Il ressort de ce texte que, d’une part, lorsque l’action civile vise la réparation du dommage causé par l’infraction, le juge civil doit surseoir à statuer tant qu’il n’a pas été définitivement statué sur l’action publique. D’autre part, pour les autres actions civiles, la mise en mouvement de l’action publique n’impose pas la suspension du jugement, même si la décision pénale peut avoir une influence sur le procès civil.
En l’espèce, Monsieur [Q] [M] s’oppose au sursis à statuer au visa de l’alinéa 3 de l’article 4 du code de procédure pénale, au motif que les plaintes pénales déposées contre Monsieur [K] [D] n’ont aucune incidence sur sa demande, puisqu’il serait totalement étranger aux décisions qui pourraient être rendues par la juridiction pénale.

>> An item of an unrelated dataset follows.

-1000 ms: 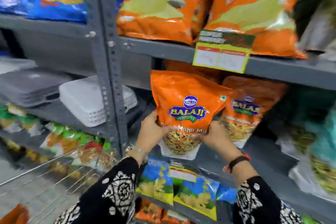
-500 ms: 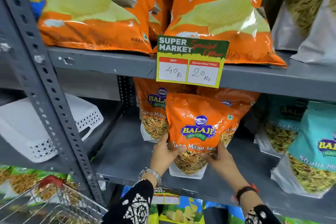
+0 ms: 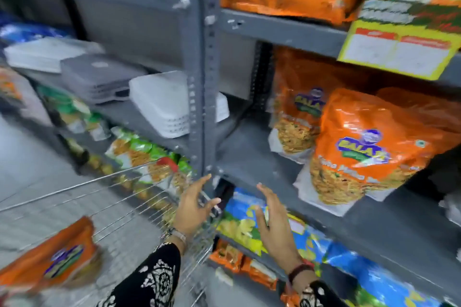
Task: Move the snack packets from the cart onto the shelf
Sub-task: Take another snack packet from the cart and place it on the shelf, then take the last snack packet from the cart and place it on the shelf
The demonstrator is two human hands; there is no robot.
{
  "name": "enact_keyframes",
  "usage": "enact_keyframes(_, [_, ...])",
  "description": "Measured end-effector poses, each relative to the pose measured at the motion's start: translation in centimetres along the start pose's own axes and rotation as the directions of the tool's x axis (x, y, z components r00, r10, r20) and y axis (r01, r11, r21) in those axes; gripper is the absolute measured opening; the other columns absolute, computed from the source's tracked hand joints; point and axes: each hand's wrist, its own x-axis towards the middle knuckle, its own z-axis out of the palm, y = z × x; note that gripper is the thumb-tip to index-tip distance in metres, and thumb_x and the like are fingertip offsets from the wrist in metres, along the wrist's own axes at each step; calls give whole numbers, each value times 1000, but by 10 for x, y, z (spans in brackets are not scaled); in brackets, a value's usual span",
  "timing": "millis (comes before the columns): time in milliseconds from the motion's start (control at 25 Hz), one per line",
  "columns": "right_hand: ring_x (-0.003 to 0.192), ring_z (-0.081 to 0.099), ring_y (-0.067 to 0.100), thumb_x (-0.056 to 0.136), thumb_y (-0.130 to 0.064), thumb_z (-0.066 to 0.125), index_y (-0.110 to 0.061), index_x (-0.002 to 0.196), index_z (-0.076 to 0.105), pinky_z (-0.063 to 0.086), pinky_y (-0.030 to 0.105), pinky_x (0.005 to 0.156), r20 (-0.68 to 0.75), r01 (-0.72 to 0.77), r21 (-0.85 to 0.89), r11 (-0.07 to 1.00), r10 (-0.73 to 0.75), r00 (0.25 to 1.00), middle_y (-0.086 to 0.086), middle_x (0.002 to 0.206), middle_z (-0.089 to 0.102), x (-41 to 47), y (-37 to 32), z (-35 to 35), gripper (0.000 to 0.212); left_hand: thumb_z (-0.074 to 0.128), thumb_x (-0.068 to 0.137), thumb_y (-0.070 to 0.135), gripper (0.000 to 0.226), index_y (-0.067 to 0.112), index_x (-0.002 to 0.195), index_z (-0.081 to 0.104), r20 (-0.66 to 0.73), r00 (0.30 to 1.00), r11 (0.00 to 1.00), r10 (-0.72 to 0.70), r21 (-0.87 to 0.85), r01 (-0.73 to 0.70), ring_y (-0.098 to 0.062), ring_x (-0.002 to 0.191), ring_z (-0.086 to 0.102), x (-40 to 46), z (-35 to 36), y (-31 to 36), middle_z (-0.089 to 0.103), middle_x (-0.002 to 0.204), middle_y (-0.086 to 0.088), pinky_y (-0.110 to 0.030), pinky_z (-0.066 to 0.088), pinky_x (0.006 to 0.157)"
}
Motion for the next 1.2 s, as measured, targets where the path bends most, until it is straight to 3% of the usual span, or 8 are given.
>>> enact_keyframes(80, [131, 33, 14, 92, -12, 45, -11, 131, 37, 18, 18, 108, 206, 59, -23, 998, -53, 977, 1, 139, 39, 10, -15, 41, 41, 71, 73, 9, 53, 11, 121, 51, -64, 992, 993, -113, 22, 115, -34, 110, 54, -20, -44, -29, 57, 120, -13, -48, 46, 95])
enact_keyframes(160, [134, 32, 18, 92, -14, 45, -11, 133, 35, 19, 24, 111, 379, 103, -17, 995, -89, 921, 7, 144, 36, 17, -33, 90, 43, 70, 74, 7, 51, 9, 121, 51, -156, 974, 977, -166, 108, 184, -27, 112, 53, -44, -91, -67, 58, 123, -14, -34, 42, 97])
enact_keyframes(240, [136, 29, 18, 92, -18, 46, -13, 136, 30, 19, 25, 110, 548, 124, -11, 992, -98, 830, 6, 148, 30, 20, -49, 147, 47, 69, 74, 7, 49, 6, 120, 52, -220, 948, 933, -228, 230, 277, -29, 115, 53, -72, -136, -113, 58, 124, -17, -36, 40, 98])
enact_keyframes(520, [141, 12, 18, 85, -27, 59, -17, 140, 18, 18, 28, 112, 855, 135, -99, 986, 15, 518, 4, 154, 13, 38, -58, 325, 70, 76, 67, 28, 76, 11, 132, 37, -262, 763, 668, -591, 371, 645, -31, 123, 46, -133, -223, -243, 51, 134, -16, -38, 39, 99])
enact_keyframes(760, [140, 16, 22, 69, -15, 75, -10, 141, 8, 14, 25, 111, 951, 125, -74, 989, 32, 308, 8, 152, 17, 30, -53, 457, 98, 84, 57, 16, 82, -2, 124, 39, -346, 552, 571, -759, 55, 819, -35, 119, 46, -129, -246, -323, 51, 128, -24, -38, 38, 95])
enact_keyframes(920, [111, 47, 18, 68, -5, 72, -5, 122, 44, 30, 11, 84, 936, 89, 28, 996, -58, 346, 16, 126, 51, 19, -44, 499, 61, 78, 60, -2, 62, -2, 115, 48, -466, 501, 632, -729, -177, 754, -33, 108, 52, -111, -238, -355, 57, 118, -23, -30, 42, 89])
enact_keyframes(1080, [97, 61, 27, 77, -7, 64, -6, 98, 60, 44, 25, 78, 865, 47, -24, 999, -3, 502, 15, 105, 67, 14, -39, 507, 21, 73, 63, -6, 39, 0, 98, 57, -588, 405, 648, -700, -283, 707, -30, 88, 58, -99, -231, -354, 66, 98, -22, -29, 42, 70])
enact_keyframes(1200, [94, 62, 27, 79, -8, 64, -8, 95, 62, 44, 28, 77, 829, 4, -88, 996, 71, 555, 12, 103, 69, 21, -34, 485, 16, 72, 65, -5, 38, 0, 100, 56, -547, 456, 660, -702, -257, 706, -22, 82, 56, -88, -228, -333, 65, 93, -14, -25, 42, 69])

Or, si cette qualification concernant les liens entre protagonistes revient à la juridiction pénale, il appert de constater malgré tout, que contrairement à ce qui est prétendu, il existe bien une connexité entre les plaintes pénales déposées contre Monsieur [K] [D], au détriment de la société CIFP, et les différents intervenants des dossiers, dont Monsieur [Q] [M], qui ont bénéficié ou auraient pu bénéficier des agissements de Monsieur [K] [D].

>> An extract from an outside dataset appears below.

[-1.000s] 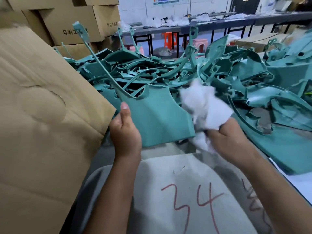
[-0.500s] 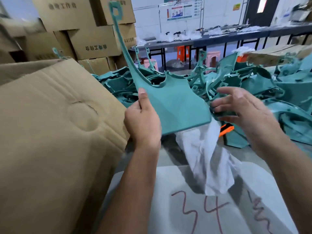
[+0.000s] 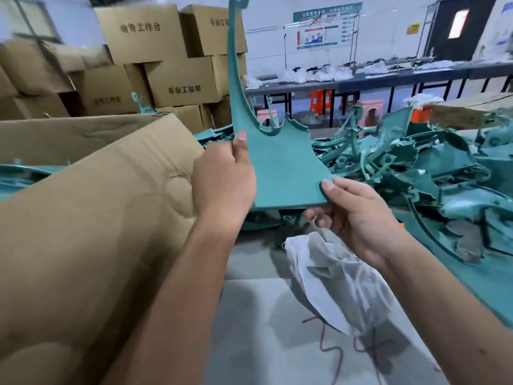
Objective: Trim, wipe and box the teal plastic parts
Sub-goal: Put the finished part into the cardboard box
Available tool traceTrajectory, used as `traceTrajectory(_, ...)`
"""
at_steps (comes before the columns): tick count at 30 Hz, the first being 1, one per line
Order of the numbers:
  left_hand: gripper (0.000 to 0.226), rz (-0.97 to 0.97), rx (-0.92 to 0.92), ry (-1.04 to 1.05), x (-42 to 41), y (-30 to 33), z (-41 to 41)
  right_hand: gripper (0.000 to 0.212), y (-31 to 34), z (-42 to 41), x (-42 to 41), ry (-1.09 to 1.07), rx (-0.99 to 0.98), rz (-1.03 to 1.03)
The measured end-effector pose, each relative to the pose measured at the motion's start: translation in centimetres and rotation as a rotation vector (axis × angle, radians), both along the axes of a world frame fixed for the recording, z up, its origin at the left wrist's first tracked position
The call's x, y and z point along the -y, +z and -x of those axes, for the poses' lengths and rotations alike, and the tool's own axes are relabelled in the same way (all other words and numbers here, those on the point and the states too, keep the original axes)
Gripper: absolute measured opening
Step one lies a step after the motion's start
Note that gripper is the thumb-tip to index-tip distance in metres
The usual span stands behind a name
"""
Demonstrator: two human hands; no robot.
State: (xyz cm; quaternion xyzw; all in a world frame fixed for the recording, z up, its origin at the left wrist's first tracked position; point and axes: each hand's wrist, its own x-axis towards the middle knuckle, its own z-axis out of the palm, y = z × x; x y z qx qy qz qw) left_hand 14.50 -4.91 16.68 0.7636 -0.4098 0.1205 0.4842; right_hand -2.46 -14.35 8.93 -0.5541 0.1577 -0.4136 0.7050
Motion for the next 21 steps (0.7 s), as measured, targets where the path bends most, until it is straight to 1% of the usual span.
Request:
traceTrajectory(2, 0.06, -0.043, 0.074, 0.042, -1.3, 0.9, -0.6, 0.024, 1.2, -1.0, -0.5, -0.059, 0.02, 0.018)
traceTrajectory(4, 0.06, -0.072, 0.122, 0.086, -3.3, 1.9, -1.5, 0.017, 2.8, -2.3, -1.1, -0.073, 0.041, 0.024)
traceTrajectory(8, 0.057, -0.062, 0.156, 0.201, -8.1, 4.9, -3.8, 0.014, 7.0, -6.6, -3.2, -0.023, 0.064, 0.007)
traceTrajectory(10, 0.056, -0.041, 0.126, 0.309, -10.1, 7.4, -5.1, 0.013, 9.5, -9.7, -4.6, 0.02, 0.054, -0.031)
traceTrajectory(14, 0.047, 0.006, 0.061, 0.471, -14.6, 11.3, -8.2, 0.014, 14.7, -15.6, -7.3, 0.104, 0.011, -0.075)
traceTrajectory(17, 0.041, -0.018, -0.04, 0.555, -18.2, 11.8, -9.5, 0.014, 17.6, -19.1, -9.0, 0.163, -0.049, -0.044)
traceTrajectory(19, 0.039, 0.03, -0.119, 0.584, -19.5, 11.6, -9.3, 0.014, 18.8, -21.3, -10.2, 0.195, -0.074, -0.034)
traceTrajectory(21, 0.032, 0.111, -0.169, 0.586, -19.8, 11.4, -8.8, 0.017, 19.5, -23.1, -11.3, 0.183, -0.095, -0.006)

Donc, contrairement à ce qui est soutenu, Monsieur [Q] [M] n’est pas « totalement étranger » aux procédures pénales en cours.

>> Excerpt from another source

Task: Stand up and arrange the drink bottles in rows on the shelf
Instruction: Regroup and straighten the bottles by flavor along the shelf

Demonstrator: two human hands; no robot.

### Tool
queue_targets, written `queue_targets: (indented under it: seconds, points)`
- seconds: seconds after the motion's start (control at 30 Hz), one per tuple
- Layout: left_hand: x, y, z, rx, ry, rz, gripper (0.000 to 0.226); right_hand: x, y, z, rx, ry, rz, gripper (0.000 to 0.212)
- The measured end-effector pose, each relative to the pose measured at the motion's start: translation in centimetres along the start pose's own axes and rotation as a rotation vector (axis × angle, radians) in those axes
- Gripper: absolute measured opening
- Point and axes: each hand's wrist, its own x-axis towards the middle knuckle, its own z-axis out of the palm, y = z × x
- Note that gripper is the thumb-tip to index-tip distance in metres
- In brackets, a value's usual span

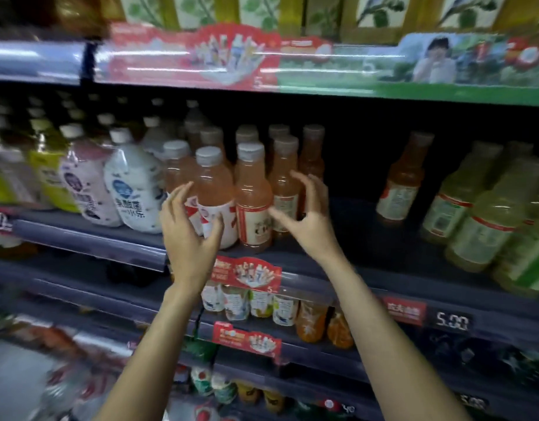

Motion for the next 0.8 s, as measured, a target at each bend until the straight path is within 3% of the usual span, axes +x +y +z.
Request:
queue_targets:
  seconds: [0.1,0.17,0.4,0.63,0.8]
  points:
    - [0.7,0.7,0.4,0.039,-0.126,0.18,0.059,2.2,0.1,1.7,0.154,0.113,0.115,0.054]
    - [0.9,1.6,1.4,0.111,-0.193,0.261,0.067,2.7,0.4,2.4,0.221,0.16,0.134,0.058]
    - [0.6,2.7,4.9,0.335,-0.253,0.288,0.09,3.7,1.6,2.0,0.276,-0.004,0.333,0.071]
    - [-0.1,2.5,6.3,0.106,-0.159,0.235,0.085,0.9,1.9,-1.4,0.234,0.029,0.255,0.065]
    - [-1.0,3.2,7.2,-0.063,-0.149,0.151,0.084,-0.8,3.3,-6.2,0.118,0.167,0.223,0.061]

En outre, il suffit de parcourir les plaintes pénales versées au débat pour constater que Monsieur [Q] [M] y est nommément désigné, aux fins de voir reconnaître sa complicité dans l’établissement de faux intellectuel et de son usage.
En l’espèce, dès lors que Monsieur [Q] [M] est directement mis en cause dans les plaintes pénales, la connexité est indubitablement matérialisée, et qu’il ne saurait exister d’action civile autre que celle en réparation du dommage causé par l’infraction, en tant qu’il s’agit d’une action diligentée de façon spécifique dans le prolongement de l’action pénale, le sursis à statuer ne peut qu’être prononcé au visa des alinéas 1 et 2 de l’article 4 du code de procédure pénale.
Sur les autres demandes
Les autres moyens des parties quant au fond, ainsi que les dépens, sont réservés.
Par ces motifs :
Le tribunal, après avoir délibéré conformément à la loi, statuant par jugement susceptible d’appel dans les seuls cas et conditions prévues par l’article 380 du code de procédure civile, assisté du greffier;
Sursoit à statuer dans l’attente de la décision pénale définitive à intervenir ;
Dit qu’il appartiendra à la partie la plus diligente de solliciter la remise au rôle de cette instance ;
Réserve tous droits et moyens des parties quant au fond, ainsi que les dépens de greffe, liquidés, s’agissant du seul coût du présent jugement, comme il est dit en en-tête, et avancés à ce titre par Monsieur [Q] [M] ;
La présente décision a été signée sur l’original conservé au greffe en minute conformément à l’article 456 du code de procédure civile et a été prononcé par mise à disposition au greffe en application de l’article 453 du code de procédure civile comme il est dit en en-tête.